Swamishri & Youths: A Colored Perspective

We all know the timeless question that surfaces on password reminder questions, icebreaker activities, and when we are choosing a car,

"What's your favorite color?"

Red, green, blue, fuchsia - we all have our preferences... and so does the rest of the rest of the world. It turns out that just as different cultures have different belief systems and practices, they too have differing views on color.

Designer David McCandless hints at this idea with his infographic, "Colours in Culture" (right). Using this handy tool, we can decode many things...

Take, for instance, this styling salesman sailing down the street in his streamlined scooter.

So while we Americans may see this black suit a symbol of authority & style, the Japanese perceive it as bad luck. The South Americans would rather recommend red, a symbol of success.

That's also why the Native Americans and Chinese would prefer this scooter as a symbol of their success. Not to fret this time though as the Japanese are in agreement with us - red is all about excitement.
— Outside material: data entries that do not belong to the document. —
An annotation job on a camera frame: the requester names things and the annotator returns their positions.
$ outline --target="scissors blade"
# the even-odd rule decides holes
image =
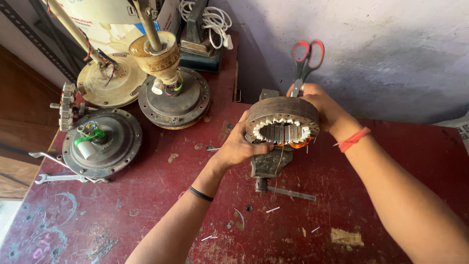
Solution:
[[[303,80],[296,79],[295,83],[293,84],[293,91],[290,94],[290,97],[298,97],[298,93],[300,92],[302,85],[303,85]]]

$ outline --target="worn wooden table surface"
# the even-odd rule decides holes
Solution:
[[[183,130],[164,130],[147,120],[136,102],[125,107],[143,129],[136,159],[109,184],[33,184],[0,250],[1,262],[123,264],[214,154],[206,147],[219,148],[250,107],[232,102],[238,35],[231,36],[235,48],[224,50],[221,73],[203,73],[213,101],[204,120]],[[360,122],[398,163],[469,223],[469,157],[455,129]],[[60,132],[54,140],[54,155],[61,153],[64,136]],[[315,195],[315,202],[256,194],[249,161],[231,169],[188,262],[410,263],[384,230],[362,182],[334,143],[321,133],[308,153],[306,148],[295,150],[278,177],[279,187]],[[65,170],[44,160],[39,173]],[[210,235],[218,238],[201,241]]]

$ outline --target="open-end wrench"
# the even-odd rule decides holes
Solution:
[[[53,180],[69,180],[69,179],[77,179],[81,182],[89,181],[85,176],[82,175],[57,175],[57,176],[50,176],[45,173],[39,174],[42,177],[40,180],[35,180],[34,182],[37,184],[41,184],[46,181],[53,181]]]
[[[69,168],[65,163],[61,162],[60,160],[52,157],[51,155],[45,153],[45,152],[29,152],[29,155],[35,157],[35,158],[39,158],[39,157],[42,157],[42,156],[45,156],[45,157],[48,157],[50,158],[51,160],[59,163],[60,165],[64,166],[65,168]]]

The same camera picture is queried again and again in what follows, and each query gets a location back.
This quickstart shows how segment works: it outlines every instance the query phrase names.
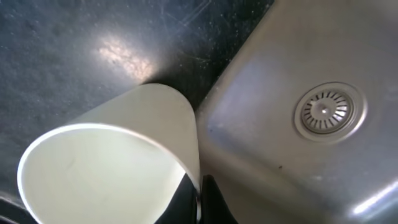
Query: countertop
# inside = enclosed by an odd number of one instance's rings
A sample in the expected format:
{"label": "countertop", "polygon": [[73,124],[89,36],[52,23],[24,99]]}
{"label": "countertop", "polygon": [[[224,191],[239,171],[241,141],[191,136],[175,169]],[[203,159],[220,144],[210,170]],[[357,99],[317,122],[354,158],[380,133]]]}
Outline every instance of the countertop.
{"label": "countertop", "polygon": [[0,0],[0,197],[35,138],[134,86],[197,108],[272,2]]}

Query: white cup
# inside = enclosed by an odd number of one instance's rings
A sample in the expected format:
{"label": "white cup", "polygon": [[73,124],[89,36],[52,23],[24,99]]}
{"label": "white cup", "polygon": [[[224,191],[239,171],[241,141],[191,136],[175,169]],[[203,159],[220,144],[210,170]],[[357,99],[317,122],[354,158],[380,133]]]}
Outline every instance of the white cup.
{"label": "white cup", "polygon": [[37,138],[17,182],[38,223],[154,223],[185,173],[199,192],[192,107],[148,84]]}

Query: stainless steel sink
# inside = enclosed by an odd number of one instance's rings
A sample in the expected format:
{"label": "stainless steel sink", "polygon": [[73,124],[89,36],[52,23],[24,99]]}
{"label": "stainless steel sink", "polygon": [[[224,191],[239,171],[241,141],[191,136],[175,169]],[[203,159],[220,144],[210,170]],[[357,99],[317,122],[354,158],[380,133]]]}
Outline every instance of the stainless steel sink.
{"label": "stainless steel sink", "polygon": [[276,1],[197,117],[204,163],[304,222],[398,220],[398,2]]}

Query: sink basin
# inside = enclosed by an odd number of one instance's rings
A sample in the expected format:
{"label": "sink basin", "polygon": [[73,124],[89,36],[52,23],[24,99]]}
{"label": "sink basin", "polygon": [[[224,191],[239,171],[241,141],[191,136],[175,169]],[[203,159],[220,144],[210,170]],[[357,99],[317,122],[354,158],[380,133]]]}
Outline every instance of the sink basin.
{"label": "sink basin", "polygon": [[276,1],[197,111],[201,160],[306,223],[398,219],[397,25],[394,1]]}

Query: sink drain
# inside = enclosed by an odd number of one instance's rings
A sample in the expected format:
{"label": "sink drain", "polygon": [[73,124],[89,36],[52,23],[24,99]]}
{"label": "sink drain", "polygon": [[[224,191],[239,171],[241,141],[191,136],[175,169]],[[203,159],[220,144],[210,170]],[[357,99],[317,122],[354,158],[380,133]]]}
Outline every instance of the sink drain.
{"label": "sink drain", "polygon": [[332,142],[355,132],[365,115],[366,102],[358,90],[344,83],[326,83],[302,97],[294,119],[304,137]]}

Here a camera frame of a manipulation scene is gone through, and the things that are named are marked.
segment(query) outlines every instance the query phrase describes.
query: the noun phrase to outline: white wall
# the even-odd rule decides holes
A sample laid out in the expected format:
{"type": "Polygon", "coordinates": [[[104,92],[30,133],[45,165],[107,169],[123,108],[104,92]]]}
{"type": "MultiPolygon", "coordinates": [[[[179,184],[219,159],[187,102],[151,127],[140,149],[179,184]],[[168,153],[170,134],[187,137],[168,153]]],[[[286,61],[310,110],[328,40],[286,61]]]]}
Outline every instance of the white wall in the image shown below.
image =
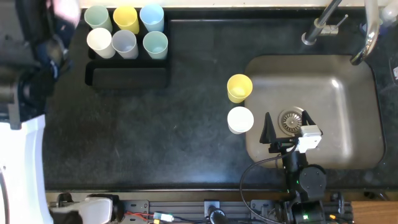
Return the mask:
{"type": "MultiPolygon", "coordinates": [[[[117,7],[130,5],[142,7],[156,2],[163,7],[324,7],[331,0],[80,0],[82,7],[96,4],[117,7]]],[[[391,0],[375,0],[385,6],[391,0]]],[[[363,0],[343,0],[343,7],[364,6],[363,0]]]]}

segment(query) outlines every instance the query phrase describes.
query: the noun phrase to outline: yellow cup
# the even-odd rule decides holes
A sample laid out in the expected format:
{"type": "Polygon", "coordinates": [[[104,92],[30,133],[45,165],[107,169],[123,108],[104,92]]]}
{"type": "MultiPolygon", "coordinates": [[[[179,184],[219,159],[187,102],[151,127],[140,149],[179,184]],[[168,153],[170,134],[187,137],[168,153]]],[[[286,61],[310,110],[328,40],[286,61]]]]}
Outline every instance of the yellow cup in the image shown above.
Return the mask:
{"type": "Polygon", "coordinates": [[[132,6],[121,6],[113,12],[113,20],[122,30],[139,33],[137,11],[132,6]]]}
{"type": "Polygon", "coordinates": [[[233,103],[240,103],[252,92],[253,83],[249,77],[237,74],[229,78],[226,88],[228,90],[229,100],[233,103]]]}

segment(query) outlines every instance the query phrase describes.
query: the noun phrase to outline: stainless steel sink
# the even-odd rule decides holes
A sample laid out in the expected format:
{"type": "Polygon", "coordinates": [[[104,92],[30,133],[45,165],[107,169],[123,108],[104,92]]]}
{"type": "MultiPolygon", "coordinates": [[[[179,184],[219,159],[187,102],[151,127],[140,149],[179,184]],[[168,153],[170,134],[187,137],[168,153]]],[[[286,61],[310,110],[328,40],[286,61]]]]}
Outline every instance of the stainless steel sink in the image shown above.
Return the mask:
{"type": "Polygon", "coordinates": [[[277,136],[286,137],[299,130],[300,112],[307,110],[323,131],[318,148],[307,151],[309,163],[326,169],[377,165],[384,144],[373,73],[366,63],[351,65],[349,58],[273,55],[249,63],[245,74],[252,79],[253,91],[245,107],[254,115],[254,126],[246,133],[246,149],[254,161],[276,156],[259,143],[266,112],[277,136]]]}

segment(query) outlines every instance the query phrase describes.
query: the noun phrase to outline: black countertop
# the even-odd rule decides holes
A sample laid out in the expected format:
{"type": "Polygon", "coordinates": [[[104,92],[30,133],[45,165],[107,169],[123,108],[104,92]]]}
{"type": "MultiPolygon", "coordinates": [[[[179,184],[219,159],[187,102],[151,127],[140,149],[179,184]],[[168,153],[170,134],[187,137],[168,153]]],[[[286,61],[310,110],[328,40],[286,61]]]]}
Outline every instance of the black countertop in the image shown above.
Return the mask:
{"type": "MultiPolygon", "coordinates": [[[[303,45],[318,9],[168,9],[171,84],[164,90],[97,91],[87,86],[90,61],[81,24],[70,47],[74,66],[48,100],[43,161],[47,190],[237,189],[252,160],[244,134],[226,116],[235,106],[226,83],[254,57],[274,54],[355,54],[364,44],[364,9],[334,37],[303,45]]],[[[374,70],[386,153],[369,170],[327,170],[329,189],[398,187],[398,30],[379,38],[367,59],[374,70]]],[[[283,190],[282,170],[255,168],[246,188],[283,190]]]]}

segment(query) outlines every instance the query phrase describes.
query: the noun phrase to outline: faucet
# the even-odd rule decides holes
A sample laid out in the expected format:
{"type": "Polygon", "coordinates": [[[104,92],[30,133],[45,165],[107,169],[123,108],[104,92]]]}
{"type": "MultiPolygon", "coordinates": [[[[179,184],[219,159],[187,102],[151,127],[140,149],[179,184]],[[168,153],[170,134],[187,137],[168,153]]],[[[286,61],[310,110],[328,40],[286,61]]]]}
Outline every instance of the faucet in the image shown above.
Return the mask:
{"type": "MultiPolygon", "coordinates": [[[[317,41],[319,35],[336,35],[338,32],[338,26],[347,18],[340,21],[336,26],[326,25],[326,21],[329,19],[331,14],[337,9],[341,0],[332,0],[332,2],[326,7],[322,15],[315,19],[310,30],[303,34],[302,41],[304,44],[313,45],[317,41]]],[[[359,65],[368,55],[372,52],[377,37],[379,35],[379,9],[377,0],[364,0],[366,10],[366,40],[364,47],[349,60],[352,65],[359,65]]]]}

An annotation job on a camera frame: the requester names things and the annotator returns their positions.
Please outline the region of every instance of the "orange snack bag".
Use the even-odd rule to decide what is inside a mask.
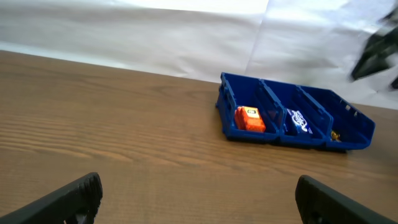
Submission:
[[[266,131],[259,110],[248,106],[240,106],[235,111],[235,122],[240,130],[246,131]]]

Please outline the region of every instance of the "crease in white backdrop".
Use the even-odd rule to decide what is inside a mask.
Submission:
[[[232,72],[398,110],[392,68],[348,74],[394,0],[0,0],[0,49],[219,82]]]

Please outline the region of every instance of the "black object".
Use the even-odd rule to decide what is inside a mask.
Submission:
[[[396,224],[307,175],[295,197],[304,224]]]
[[[96,172],[0,218],[0,224],[92,224],[102,199]]]
[[[398,52],[398,8],[382,19],[386,24],[375,34],[370,36],[363,50],[362,56],[351,72],[354,80],[374,75],[377,72],[392,67],[386,58]],[[390,84],[391,88],[398,89],[398,77]]]

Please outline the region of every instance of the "wood grain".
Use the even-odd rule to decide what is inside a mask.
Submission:
[[[300,223],[308,174],[398,221],[398,111],[346,154],[230,142],[218,84],[0,52],[0,215],[92,171],[96,223]]]

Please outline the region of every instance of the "bin compartment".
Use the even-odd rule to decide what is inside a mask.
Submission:
[[[279,137],[284,111],[280,101],[260,79],[222,73],[219,91],[216,106],[223,123],[223,132],[228,139],[269,142]],[[266,125],[264,133],[238,129],[234,113],[239,106],[250,106],[259,110]]]
[[[333,149],[364,149],[371,143],[375,124],[354,106],[335,92],[326,89],[303,86],[333,117],[330,132],[327,133],[326,146]],[[340,140],[331,139],[331,130],[340,134]]]
[[[333,120],[330,114],[298,85],[270,80],[263,80],[263,82],[275,93],[284,107],[283,124],[291,122],[292,118],[287,113],[287,109],[290,109],[299,111],[312,130],[312,134],[295,135],[292,132],[285,131],[285,127],[282,125],[280,127],[281,143],[300,146],[324,145]]]
With red and any other color for that matter, they are universal; be it लाल or rojo or red, it's still the color and its emotional reaction to it that motivates this bull to action.

Similarly, our emotions - anger, sadness, joy - are universal. It's no wonder that the people who understand this tenet are remembered by history as the ones who connected the dots.

Did Martin Luther King, Jr. get it? Just ask the 250,000 people who came out to hear him speak in the summer of 1963 - something we all know as the "I Have a Dream" speech.

However, there's more to this picture than meets the eye - what is it about these individuals that separates them from the rest? Do they have access to an infographic, "Emotions in Everyone"? 

Nope, but they possess something much more valuable - empathy. Dr. King understood the plight of his people and inspired them to act. For us, at our age, our beloved guru, Pramukh Swami Maharaj, understands our problems and our dilemmas and inspires us to act. 

Skeptical? Take a look at the prasangs provided in the presentation. Eternal Virtues also serves as an additional resource as the instances where Swamishri's empathy manifests amidst problem after problem prove infinite.

In short, Swamishri's ability to make emotional connections makes him an instant celebrity. Impressive yet is that he connects to children without candy and to us without creating platinum CDs.